AB: So home is a very specific location.
CR: Yeah, well, no – what is home to me? Hmm, home I think is where you feel like you can have people over.
AB: Entertainment?
CR: Kind of. It’s where you feel comfortable enough with yourself that you can invite people in to share it with you. It could be your office. And it could be your home. And it could almost be a friend’s home, for that matter, but very few friends…
AB: Comfortable enough to share with others – that seems indicative of the projects you and your colleagues have chosen: your architectural mission. You’re not from New York, are you?
CR: No. I’m from Texas.
AB: There are a lot of Texans around these parts. And when did you come here?
CR: In 1989. I came for a job and have been here ever since.
AB: So you’ve seen New York change dramatically?
CR: Oh, yeah.
AB: How do you feel about that?
CR: Most of the changes are upsetting. Some of them are good. I would just be sounding the same alarm that everybody else is sounding about gentrification and the loss of individual identity in the city and its edginess. We all miss that. On the other hand, it’s great that there’s so much opportunity for architects. When I first moved here, there was no opportunity for architects. Now you can actually be a young architect and get a building built. It’s the first time that’s happened since I’ve been here.
AB: Do you feel that gentrification is removing the familiarity that makes it comfortable enough to invite them? Is it taking away people’s homes?
CR: I think it’s taking away the unique qualities of people’s homes. When you bring people to New York City from other places and they look around and say, “Oh, I have this Sephora there,” it’s just window dressing. It’s old cast iron buildings with the same institutions and the same people that everybody else has. Yeah, there’s a little unhominess about it. And you know from people here – the people who are really making the stuff are living in Brooklyn and Queens because they can’t afford to be here. But if you go out, it’s – that stuff is there: that gritty, fly by boot straps, fly by night ad hoc experimentation is still here, it’s just in other boroughs, not in Manhattan.

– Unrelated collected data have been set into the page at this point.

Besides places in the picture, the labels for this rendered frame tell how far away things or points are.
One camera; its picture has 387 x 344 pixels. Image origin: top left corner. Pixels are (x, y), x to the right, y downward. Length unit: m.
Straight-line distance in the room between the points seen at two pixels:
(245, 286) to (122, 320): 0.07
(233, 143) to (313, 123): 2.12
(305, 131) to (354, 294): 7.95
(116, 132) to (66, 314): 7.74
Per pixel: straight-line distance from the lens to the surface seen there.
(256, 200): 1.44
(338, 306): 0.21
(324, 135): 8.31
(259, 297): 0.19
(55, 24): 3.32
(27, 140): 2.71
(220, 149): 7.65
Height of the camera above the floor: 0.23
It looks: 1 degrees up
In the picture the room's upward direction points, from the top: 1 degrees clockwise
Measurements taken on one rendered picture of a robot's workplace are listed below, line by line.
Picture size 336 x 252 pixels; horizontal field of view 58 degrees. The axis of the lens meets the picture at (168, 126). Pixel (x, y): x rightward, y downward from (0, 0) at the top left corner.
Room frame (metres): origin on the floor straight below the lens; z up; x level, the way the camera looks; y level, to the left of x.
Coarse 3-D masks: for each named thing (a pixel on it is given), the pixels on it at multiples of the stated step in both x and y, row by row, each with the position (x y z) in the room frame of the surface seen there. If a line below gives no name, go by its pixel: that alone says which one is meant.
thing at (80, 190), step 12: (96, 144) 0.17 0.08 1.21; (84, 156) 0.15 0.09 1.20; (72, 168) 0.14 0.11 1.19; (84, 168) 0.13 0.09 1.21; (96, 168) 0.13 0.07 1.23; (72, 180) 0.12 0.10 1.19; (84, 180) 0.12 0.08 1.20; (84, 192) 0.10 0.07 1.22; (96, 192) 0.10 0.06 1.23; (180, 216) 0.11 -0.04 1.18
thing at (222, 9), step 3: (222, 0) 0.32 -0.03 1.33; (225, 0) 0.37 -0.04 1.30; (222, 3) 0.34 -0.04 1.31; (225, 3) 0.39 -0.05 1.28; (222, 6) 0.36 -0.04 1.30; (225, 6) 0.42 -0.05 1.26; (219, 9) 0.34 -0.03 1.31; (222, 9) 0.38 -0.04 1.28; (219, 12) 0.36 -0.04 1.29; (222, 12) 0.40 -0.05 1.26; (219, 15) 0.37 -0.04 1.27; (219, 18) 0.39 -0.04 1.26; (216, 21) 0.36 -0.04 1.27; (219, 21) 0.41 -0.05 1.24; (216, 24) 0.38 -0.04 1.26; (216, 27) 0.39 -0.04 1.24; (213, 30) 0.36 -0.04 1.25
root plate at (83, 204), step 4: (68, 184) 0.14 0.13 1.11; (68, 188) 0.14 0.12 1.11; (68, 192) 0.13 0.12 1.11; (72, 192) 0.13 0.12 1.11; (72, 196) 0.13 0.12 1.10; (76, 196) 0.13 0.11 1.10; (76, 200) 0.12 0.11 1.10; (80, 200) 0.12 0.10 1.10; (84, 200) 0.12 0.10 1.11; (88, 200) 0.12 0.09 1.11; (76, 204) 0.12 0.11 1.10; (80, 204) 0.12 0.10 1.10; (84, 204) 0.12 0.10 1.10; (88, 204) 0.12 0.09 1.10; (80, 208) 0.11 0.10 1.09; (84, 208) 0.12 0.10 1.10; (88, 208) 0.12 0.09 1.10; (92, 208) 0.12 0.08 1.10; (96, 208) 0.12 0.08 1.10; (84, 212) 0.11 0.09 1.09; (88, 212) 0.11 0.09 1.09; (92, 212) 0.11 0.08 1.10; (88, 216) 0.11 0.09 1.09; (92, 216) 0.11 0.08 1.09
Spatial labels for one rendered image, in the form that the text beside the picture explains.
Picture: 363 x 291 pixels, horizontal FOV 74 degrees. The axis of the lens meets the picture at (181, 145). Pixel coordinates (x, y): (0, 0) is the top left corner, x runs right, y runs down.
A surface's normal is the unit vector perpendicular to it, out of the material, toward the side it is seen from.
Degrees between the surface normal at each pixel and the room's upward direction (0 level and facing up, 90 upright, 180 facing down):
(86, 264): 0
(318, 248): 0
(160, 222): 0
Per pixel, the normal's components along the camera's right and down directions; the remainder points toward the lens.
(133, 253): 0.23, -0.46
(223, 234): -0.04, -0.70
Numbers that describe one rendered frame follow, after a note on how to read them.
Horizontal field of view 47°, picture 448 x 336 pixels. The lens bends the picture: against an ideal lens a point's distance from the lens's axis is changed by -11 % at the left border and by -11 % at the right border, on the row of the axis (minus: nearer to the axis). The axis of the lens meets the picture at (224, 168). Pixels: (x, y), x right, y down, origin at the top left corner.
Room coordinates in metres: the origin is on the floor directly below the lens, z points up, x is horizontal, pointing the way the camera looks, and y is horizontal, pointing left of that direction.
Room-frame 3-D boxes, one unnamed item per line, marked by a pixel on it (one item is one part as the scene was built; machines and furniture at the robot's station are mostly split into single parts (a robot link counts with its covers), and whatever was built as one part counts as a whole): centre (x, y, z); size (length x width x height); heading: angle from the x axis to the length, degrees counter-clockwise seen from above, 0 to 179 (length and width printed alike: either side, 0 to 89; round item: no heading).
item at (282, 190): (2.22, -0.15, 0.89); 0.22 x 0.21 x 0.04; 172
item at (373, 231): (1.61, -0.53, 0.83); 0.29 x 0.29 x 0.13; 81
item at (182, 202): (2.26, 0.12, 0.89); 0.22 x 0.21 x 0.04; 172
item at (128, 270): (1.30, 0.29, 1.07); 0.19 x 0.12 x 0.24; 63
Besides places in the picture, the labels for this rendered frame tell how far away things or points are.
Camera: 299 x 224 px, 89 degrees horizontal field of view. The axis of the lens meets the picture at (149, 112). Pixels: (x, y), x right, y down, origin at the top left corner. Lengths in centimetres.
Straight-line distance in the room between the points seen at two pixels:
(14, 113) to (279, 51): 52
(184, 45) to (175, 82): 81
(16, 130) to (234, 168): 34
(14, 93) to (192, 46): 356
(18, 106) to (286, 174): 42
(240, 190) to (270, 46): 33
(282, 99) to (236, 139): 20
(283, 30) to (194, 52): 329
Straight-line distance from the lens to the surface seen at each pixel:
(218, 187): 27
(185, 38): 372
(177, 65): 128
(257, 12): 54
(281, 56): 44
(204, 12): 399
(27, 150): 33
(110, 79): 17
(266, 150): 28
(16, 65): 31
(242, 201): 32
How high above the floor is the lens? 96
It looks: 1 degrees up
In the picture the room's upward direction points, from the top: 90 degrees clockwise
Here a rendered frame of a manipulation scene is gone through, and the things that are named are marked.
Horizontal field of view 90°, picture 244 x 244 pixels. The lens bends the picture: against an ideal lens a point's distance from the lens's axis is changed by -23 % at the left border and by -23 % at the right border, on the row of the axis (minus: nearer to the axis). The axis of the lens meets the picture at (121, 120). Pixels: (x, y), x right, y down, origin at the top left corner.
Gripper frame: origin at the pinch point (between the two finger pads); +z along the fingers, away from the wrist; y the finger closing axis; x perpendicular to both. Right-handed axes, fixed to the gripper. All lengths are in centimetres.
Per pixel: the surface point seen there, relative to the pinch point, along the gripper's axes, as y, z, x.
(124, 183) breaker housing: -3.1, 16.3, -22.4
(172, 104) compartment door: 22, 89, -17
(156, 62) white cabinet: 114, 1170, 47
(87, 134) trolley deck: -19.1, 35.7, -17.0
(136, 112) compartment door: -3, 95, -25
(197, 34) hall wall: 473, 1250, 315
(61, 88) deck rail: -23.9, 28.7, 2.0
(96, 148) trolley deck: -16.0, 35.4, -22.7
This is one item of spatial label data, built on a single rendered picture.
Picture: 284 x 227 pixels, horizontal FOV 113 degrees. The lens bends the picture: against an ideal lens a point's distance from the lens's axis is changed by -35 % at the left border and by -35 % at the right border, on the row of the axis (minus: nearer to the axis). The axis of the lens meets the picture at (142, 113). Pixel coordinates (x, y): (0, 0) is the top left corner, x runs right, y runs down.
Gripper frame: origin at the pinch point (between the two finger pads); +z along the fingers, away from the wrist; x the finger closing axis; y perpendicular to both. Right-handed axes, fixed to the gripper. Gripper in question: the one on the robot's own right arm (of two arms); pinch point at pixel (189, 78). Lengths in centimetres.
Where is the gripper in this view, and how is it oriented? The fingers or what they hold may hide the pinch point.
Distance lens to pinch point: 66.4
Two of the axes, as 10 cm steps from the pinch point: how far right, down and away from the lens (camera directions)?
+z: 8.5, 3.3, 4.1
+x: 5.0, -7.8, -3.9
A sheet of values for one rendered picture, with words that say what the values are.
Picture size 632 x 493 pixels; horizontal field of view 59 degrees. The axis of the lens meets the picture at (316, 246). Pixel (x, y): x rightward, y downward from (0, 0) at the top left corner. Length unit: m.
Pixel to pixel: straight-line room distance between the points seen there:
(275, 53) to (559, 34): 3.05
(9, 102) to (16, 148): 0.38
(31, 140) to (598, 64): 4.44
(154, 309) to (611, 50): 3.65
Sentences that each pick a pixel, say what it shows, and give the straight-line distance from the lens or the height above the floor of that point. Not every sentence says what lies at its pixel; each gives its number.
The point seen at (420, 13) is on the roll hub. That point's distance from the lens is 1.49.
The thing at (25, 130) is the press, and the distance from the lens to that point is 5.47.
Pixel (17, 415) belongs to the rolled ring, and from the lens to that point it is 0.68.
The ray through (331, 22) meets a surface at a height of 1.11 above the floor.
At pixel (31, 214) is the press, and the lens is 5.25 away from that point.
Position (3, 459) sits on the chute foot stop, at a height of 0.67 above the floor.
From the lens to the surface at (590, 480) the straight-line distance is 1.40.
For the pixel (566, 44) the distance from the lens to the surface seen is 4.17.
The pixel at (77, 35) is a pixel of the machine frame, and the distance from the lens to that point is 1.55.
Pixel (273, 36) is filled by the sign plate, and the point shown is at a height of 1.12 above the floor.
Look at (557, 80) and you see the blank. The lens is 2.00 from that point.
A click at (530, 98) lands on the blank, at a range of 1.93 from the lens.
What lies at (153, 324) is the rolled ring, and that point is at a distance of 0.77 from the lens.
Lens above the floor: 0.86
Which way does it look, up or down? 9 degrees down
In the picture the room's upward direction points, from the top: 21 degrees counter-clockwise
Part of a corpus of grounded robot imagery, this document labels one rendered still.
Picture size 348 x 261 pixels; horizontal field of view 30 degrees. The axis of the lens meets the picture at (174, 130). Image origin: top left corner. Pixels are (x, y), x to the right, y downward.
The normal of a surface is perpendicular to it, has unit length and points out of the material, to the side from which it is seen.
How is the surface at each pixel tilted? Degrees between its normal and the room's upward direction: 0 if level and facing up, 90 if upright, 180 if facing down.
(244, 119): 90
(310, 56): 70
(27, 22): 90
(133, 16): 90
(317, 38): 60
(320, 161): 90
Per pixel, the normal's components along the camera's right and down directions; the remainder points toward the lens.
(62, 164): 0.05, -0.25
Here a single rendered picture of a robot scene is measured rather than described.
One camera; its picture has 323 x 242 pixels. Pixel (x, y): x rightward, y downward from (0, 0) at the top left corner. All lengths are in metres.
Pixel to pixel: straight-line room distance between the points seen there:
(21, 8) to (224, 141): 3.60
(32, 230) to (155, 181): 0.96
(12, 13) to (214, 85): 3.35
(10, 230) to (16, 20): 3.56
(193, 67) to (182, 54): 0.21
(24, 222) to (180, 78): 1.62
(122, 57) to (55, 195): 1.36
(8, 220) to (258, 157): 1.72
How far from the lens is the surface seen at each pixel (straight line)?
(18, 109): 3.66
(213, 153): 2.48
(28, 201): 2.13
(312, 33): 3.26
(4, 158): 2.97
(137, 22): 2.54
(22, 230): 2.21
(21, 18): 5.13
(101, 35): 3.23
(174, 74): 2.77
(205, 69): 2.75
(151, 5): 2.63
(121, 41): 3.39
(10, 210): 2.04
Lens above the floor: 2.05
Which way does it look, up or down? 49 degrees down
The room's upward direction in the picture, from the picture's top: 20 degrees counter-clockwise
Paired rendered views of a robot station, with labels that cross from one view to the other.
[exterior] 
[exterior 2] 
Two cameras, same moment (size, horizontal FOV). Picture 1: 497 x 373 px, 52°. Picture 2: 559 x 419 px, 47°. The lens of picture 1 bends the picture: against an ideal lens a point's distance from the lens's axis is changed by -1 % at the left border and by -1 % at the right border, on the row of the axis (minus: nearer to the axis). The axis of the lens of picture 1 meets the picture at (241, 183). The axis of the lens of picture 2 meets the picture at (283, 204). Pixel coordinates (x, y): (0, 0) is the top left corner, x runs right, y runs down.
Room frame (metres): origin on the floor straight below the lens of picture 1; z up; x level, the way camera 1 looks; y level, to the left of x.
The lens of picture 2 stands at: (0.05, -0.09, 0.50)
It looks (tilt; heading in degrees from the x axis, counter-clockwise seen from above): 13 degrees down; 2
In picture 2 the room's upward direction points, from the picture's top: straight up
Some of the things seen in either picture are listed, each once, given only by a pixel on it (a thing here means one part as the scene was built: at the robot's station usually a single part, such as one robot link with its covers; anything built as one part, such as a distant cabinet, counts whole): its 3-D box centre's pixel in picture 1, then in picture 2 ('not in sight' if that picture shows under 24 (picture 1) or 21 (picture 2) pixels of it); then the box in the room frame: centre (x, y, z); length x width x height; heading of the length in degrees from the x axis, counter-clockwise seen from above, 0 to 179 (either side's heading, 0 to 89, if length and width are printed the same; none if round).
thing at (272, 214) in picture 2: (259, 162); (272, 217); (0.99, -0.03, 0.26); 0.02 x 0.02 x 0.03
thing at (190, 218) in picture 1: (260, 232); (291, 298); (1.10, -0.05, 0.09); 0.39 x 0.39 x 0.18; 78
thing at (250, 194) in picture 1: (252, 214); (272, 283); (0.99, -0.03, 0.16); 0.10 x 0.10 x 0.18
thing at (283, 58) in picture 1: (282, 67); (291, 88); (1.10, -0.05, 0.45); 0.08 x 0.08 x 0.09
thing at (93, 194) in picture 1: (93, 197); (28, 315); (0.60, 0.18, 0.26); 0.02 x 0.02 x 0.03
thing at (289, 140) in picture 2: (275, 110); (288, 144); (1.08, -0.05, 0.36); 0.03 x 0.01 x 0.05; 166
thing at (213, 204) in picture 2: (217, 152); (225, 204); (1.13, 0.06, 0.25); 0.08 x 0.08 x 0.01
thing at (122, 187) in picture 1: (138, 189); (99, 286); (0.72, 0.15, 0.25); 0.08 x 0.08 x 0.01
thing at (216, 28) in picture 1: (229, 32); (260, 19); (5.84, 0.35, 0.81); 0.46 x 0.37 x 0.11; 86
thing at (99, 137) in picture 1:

AB: You guys work specifically to integrate the buildings with the space around them – it’s an invitation to the people. Can you talk a little about that?
CR: We’re really interested in having all of our work be about place: about the place that it’s made, about the history of the place, the cultural identity of the place. Everything is drawn out of that milieu and, because of that, our work is very porous, very open: provocative, easily engaged, I hope. The moves are very transparent and big. When you see a theater with glass walls that you can walk onto the stage on the outside – that’s pretty straightforward stuff. You don’t need a degree in architecture to figure out what we’re doing there. It’s really about this institutionalized glass wall splitting the public and the private sector.
JP
Great Interview!
I love architects.
Matt
I’d totally forgotten how much I loved Girders & Panels when I was a kid too! (page 4) Especially the roof panels with the little bubble skylights…Interesting guy–Great interview, Q.
clm
“It was inspired by Meis Vandero.”
It’s spelled Mies Van der Rohe.
andrew
Ha! Thanks,
AB
hells kitchen guy
Miss Van der Ho would be a good name for a drag queen, though.
Matt
hellskitchenguy: Brilliant drag queen name!! I may take up drag just to use it…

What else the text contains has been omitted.